Exercise aim:
Please copy only the material from the line that has "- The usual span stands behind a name" to the very last line, both ends included, exactly as written and without pictures.

Data provided:
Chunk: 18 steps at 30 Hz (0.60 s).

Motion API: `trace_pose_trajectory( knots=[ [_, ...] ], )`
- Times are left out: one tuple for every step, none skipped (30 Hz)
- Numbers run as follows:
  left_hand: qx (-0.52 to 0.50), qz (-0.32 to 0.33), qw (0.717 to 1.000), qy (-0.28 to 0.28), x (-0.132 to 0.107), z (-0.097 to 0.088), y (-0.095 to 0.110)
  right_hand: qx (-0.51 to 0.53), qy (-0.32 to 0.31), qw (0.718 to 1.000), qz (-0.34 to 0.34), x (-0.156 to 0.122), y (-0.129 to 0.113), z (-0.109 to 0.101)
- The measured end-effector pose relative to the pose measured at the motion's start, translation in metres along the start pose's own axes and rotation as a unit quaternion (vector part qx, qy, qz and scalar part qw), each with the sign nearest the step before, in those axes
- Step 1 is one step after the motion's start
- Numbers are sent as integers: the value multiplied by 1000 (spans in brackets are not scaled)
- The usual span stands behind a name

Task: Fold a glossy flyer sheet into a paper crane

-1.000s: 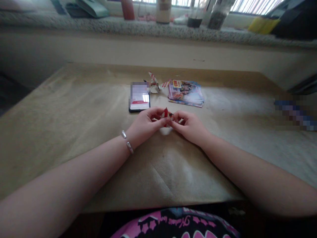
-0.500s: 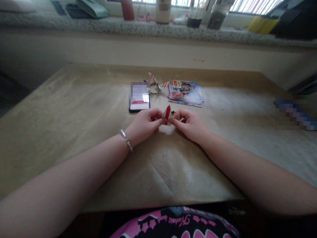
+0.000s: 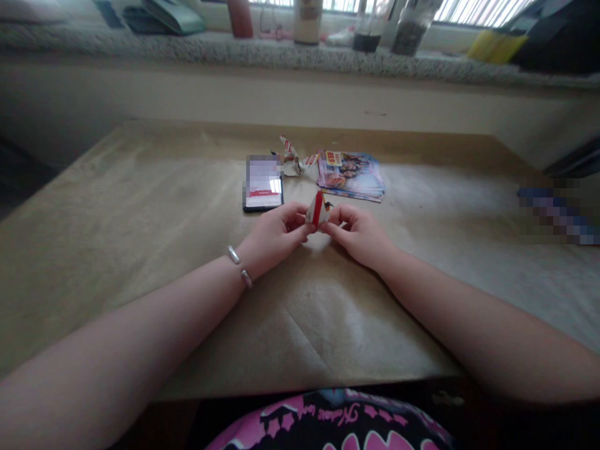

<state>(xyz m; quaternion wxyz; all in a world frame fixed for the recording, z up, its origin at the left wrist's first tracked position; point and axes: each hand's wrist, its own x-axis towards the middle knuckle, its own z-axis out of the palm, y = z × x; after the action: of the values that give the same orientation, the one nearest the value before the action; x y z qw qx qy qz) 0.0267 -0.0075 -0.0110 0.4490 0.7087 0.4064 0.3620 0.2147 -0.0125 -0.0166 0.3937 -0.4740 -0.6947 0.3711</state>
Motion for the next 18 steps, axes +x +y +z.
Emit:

Response to this task:
- The usual span stands behind a name

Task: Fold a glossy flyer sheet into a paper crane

-1.000s: 
-0.500s: 
+0.000s: 

<state>(xyz m; quaternion wxyz; all in a world frame fixed for the recording, z up, its origin at the left wrist's first tracked position; point and axes: each hand's wrist, its own x-axis towards the middle knuckle, its own z-axis out of the palm, y = z × x; after the action: of the values that give the same orientation, the one nearest the value before the action; x y z qw qx qy qz) 0.0267 -0.0075 -0.0110 0.4490 0.7087 0.4064 0.3620 0.2147 -0.0125 -0.0166 0.3937 -0.4740 -0.6947 0.3711</state>
Motion for the next 18 steps, axes +x +y +z.
Emit:

The response to this exercise is finished.